Люси оторвалась от кровавых шипов и задумалась, что же ей хотелось бы написать. Наконец она прикоснулась пальцами к клавиатуре.

  «Когда мама была президентом…»

Тут ее отвлекла зацокавшая прямо за щитом белка. Люси снова вернулась к клавишам.

  «Когда мама была президентом, ее рабочий день начинался раньше шести утра с занятий на беговой дорожке… 

Люси терпеть не могла беговые дорожки. Под дождем или в снегопад уж лучше гулять, чем топать на тренажере.

«Мама верила в пользу физических упражнений…»

Люси тоже, что вовсе не означало, что она их обожала. Фокус состоял в том, чтобы отыскать то, что ты не станешь ненавидеть всей душой.

  «Программу ей составлял тренер, но они с отцом обычно занимались одни в гимнастическом зале».

И гимнастические залы Люси не жаловала.

  «Начинали они с легких растяжек, потом…»

Тут она помрачнела. Да кто угодно мог написать такие скучные предложения. Мэт хотел что-то особенное, личное, а вовсе не это.

Люси удалила файл и выключила компьютер. Утро было слишком замечательным, чтобы заниматься писаниной. Люси схватила бейсболку и по шатким деревянным ступенькам спустилась к лодочной пристани. Спасательный жилет в каяке оказался ей велик, но она его как-то приспособила и взяла лодку.

В тот момент, когда она гребла вдоль каменистого пляжа, венчавшего Гусиную бухту, ей с трудом верилось, что она залегла на каком-то острове на Великих Озерах. Она явилась сюда с целью раскопать секреты человека, которого ее родители наняли ради ее безопасности, но дом не дал никаких ключей к разгадке, так почему она все еще здесь?

Потому что ей не хотелось покидать это место.

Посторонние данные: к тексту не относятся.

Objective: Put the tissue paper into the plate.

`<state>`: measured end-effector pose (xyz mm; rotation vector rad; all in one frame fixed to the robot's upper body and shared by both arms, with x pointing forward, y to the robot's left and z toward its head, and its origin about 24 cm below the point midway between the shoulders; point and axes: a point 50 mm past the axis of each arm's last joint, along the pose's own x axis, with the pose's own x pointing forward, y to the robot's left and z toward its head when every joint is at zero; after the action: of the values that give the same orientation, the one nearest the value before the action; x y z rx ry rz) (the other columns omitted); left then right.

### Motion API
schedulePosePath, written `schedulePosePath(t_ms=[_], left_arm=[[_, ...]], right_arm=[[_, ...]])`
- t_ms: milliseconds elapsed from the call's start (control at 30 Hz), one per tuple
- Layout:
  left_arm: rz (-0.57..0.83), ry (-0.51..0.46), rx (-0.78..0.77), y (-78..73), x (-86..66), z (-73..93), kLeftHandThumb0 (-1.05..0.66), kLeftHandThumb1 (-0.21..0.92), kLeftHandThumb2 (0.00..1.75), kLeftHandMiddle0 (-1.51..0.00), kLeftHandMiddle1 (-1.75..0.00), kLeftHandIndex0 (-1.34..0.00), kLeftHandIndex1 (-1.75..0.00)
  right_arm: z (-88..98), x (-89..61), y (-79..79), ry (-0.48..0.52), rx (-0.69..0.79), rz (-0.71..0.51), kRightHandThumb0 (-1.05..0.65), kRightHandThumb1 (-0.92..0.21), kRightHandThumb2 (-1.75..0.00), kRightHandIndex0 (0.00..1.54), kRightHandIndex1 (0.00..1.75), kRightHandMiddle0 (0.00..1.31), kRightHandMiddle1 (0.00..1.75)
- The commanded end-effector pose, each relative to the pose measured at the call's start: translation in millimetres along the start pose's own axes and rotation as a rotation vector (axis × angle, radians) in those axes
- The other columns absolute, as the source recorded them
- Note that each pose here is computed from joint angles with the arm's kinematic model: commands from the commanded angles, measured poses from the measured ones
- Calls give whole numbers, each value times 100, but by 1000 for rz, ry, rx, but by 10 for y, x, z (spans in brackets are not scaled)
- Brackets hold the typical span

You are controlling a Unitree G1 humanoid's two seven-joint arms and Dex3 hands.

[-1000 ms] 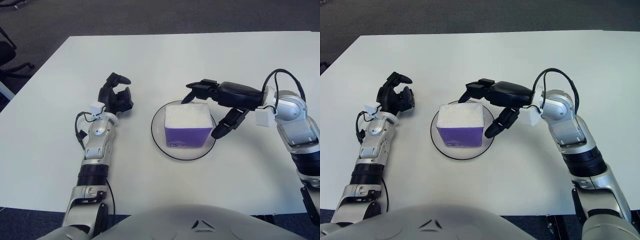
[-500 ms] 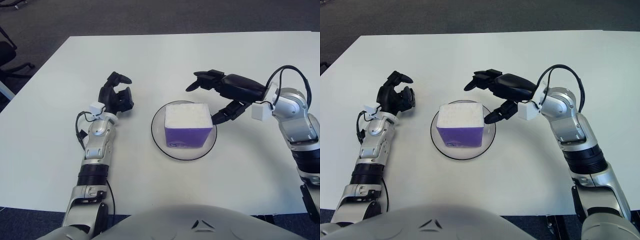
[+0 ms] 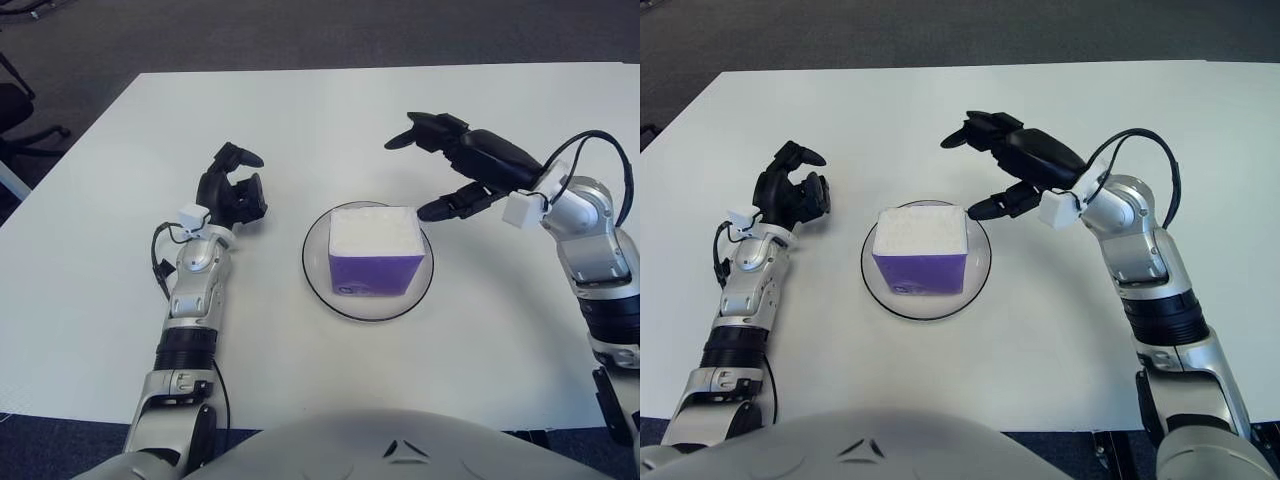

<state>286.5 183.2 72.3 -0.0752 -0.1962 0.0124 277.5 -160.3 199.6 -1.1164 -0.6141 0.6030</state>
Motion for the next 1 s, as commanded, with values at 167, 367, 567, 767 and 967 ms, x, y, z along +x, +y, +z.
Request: schedulePosePath(t_ms=[167,367,567,767,967], left_arm=[[71,301,-78,-50,-596,-731,-42,50,108,-127,-175,-47,-175],[72,304,-89,-52,-596,-736,-42,51,108,-127,-175,-47,-175],[70,298,-88,-52,-599,-732,-42,51,108,-127,-175,-47,-175],[73,299,-92,-37,-591,-730,-42,50,108,-126,-175,-47,-175],[77,293,-90,-37,-584,-716,-42,50,109,-126,-175,-47,-175]], right_arm=[[-112,9,-142,38,-37,-82,-105,-92,-39,18,14,0,80],[-174,8,-176,77,18,-91,-104,-92,-31,20,15,0,88],[-355,-45,-190,198,174,-168,-99,-92,-27,20,15,0,93],[-419,-89,-210,279,278,-274,-86,-92,-27,22,16,0,92],[-478,-143,-209,345,331,-350,-72,-92,-35,24,17,0,88]])
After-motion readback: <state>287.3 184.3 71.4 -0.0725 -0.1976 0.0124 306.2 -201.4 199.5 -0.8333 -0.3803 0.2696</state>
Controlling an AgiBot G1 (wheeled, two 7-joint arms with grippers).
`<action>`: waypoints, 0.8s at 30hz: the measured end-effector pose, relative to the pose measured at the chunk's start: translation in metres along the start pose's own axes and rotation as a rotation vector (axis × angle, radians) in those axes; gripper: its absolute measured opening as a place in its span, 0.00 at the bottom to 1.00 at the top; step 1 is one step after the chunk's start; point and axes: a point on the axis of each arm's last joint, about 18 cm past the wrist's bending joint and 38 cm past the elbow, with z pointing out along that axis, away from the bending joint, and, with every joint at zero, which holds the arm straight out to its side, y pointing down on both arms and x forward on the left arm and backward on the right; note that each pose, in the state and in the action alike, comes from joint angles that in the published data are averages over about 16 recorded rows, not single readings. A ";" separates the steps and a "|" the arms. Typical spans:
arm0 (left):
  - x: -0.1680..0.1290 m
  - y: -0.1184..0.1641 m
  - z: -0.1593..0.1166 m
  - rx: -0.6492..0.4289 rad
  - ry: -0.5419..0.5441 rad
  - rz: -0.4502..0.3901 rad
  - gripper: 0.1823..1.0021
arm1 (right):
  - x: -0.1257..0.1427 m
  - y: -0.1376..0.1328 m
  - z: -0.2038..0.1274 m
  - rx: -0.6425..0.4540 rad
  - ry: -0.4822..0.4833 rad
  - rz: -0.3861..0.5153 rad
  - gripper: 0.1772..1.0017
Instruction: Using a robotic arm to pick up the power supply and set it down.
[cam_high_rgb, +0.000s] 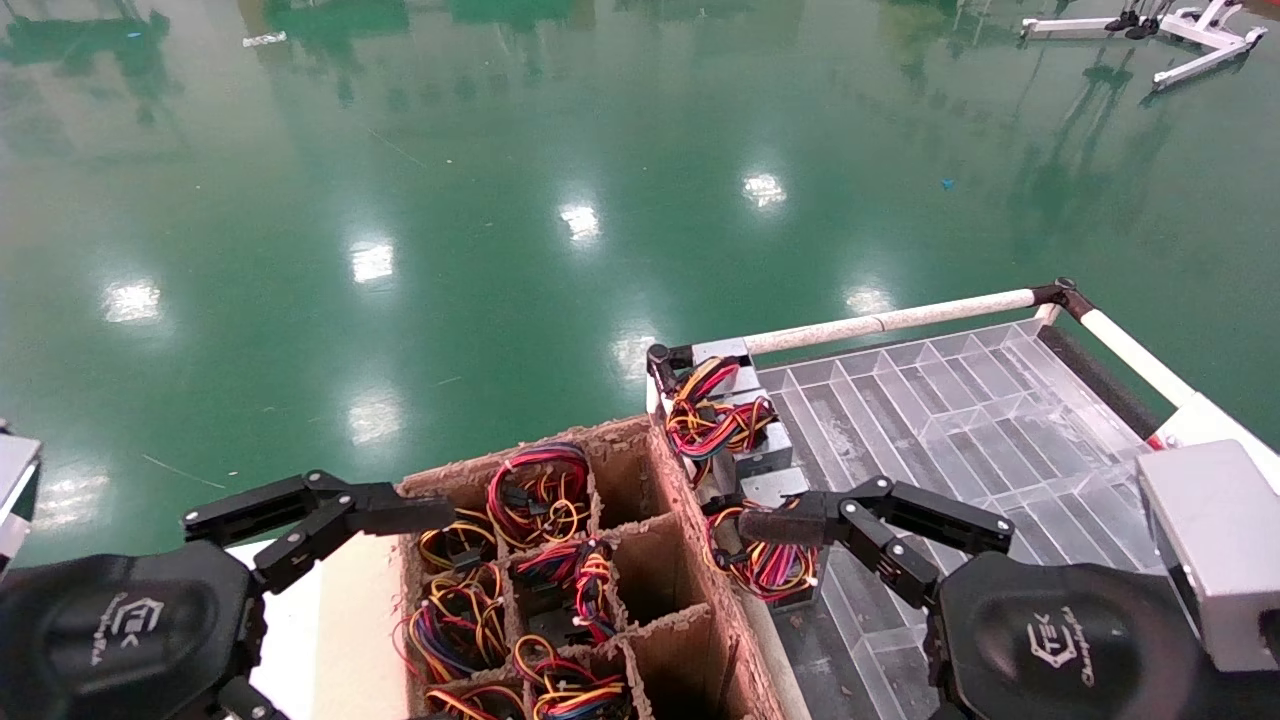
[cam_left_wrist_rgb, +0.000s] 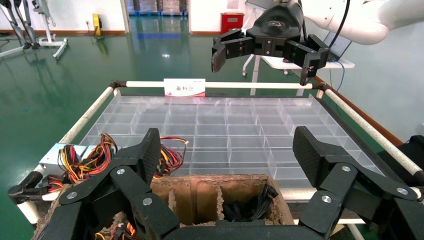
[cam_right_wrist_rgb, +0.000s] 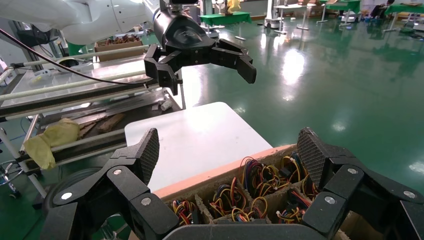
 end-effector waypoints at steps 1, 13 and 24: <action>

Поднялся ветер, когда она попала в открытые воды озера, и Люси повернула лодку носовой частью к волнам. На мгновение она освободила руку и потерла кровавый терновый венец на руке. Она больше не знала, кто она такая. Продукт беспорядочного детства? Сирота, взвалившая на себя ответственность за маленькую сестренку? Знаменитый ребенок, который стал частью символической американской семьи? Стал примерной студенткой, преданным делу социальным работником, состоявшимся лоббистом? Она привлекла много денег для решения некоторых важных вопросов и проталкивала законодательство, изменившее жизнь многим людям. И не беда, что в ней росло недовольство этой работой. Совсем недавно Люси превратилась в невесту-неврастеничку, давшую от ворот поворот мужчине, предназначенному стать любовью всей ее жизни.

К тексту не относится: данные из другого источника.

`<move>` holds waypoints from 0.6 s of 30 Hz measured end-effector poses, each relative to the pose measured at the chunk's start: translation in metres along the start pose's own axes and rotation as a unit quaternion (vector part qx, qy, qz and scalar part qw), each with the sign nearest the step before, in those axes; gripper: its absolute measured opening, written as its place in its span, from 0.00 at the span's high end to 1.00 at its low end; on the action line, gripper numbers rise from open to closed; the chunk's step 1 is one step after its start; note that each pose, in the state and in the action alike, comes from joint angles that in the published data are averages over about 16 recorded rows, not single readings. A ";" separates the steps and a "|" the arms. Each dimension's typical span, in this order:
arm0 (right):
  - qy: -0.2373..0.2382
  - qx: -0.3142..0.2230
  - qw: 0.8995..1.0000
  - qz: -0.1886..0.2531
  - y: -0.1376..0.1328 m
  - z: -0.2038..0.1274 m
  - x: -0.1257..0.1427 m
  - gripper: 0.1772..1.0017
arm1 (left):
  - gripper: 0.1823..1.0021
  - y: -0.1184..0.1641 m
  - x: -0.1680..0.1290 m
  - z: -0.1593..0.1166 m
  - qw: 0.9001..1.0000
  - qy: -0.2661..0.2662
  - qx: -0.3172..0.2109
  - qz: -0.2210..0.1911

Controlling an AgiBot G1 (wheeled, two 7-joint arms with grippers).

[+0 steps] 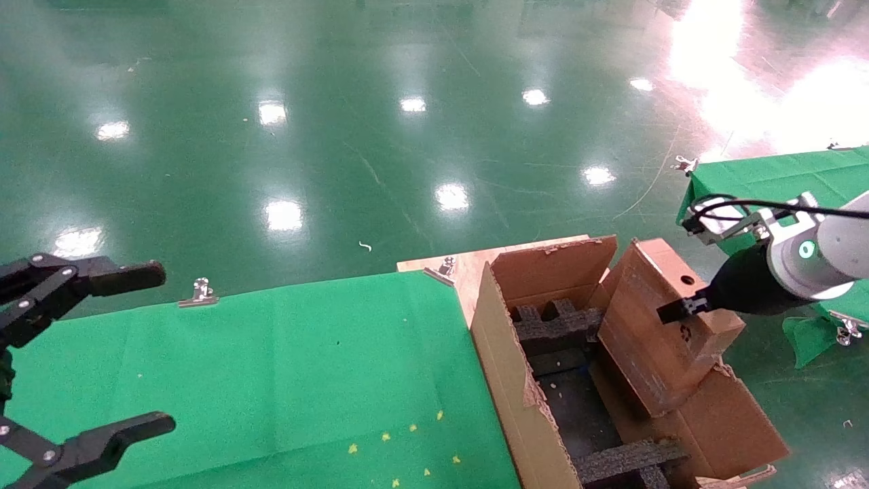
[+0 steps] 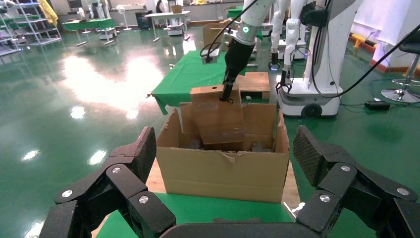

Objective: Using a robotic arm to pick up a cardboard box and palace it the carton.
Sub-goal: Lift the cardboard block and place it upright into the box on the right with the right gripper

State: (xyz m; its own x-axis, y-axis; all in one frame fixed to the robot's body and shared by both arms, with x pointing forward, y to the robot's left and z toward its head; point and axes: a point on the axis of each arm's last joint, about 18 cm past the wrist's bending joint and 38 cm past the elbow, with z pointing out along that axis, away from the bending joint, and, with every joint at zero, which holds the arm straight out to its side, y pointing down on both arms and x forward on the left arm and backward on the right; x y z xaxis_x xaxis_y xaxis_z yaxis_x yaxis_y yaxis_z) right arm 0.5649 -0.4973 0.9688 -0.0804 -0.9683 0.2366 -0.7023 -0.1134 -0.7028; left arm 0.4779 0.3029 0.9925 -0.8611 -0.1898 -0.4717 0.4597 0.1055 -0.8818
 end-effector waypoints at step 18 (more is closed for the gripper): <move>0.006 -0.010 1.000 0.010 0.011 0.043 -0.017 0.79 | 0.00 0.000 0.000 0.000 1.000 0.000 0.000 0.000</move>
State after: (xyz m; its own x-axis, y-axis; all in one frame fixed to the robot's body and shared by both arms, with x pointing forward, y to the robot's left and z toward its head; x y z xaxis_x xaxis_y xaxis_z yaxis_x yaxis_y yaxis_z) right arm 0.5886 -0.4911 0.9283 -0.1041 -0.9674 0.2308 -0.7148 -0.0886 -0.6937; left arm 0.4779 0.3029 0.9925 -0.8611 -0.1898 -0.4717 0.4597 0.1055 -0.8818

Разрываясь между работой, семьей и планированием свадьбы, она была слишком занята, чтобы предаваться самоанализу. Зато сейчас времени у нее уйма, и ей не по душе пришлись чувства, возникшие от раздумий, поэтому она повернула снова к дому. Приходилось грести против течения, усилий тратилось больше, однако настроение только улучшилось. Люси добралась до спокойной бухты и перевела дух. И тогда увидела одинокую фигуру человека, стоявшего в конце пристани.

Черты разглядеть было нельзя, но этот силуэт она узнала бы где угодно. Широкие плечи и узкие бедра. Длинные легкие на подъем ноги, развевающиеся волосы.

Сердце глухо застучало. Люси старалась выиграть время, сделав ненужный крюк, чтобы проверить бобровую хатку, потом еще один, якобы срочно заинтересовавшись упавшим в воду деревом. И все это совершая медленно. Собираясь с духом.

Ему не стоило целовать ее в аэропорту Мемфиса. Не следовало тогда так на нее смотреть. Если бы он ее не поцеловал, не посмотрел со всеми этими бурными чувствами, клубившимися в его взгляде, она бы вернулась в Вашингтон, к своей работе, и у него не осталось бы ничего в память о ней, кроме одноразового перепихона.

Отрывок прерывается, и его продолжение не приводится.